- Opening Delimiter -

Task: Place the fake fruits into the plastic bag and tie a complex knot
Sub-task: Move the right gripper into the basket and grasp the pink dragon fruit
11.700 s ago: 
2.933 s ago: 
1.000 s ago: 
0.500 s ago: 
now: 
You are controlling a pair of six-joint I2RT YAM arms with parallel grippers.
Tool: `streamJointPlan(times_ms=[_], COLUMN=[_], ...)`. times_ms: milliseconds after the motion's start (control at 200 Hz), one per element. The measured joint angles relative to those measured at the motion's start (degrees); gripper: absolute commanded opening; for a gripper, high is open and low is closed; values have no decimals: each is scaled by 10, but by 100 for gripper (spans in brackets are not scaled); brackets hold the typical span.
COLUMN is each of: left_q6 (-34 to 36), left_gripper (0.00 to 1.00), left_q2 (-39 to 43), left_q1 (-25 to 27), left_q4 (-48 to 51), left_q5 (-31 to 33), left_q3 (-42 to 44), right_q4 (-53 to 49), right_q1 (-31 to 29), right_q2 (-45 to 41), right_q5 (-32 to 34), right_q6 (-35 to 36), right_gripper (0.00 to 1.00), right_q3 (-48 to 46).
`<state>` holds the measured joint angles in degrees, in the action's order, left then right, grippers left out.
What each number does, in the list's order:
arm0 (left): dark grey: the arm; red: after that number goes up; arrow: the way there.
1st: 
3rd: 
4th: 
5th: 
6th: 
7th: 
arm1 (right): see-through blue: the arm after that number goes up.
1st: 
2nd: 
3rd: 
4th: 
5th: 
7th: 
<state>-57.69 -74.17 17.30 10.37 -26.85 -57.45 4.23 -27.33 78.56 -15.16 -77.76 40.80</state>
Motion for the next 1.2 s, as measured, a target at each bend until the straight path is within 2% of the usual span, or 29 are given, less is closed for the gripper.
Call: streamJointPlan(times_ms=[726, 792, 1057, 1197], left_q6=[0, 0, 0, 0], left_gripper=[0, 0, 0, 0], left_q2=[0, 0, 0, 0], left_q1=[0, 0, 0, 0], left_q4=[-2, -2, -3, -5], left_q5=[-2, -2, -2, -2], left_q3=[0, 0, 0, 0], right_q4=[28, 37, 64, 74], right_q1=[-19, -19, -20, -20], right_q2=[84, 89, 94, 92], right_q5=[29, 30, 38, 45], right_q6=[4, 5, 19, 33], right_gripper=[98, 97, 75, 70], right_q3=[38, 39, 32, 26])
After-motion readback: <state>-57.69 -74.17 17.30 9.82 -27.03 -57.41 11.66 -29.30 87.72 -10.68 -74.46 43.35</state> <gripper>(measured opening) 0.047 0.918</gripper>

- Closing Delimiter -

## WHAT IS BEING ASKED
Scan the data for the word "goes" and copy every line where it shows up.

## SOLUTION FOR THIS PROBLEM
arm0 (left): dark grey: the arm; red: after that number goes up; arrow: the way there.
arm1 (right): see-through blue: the arm after that number goes up.

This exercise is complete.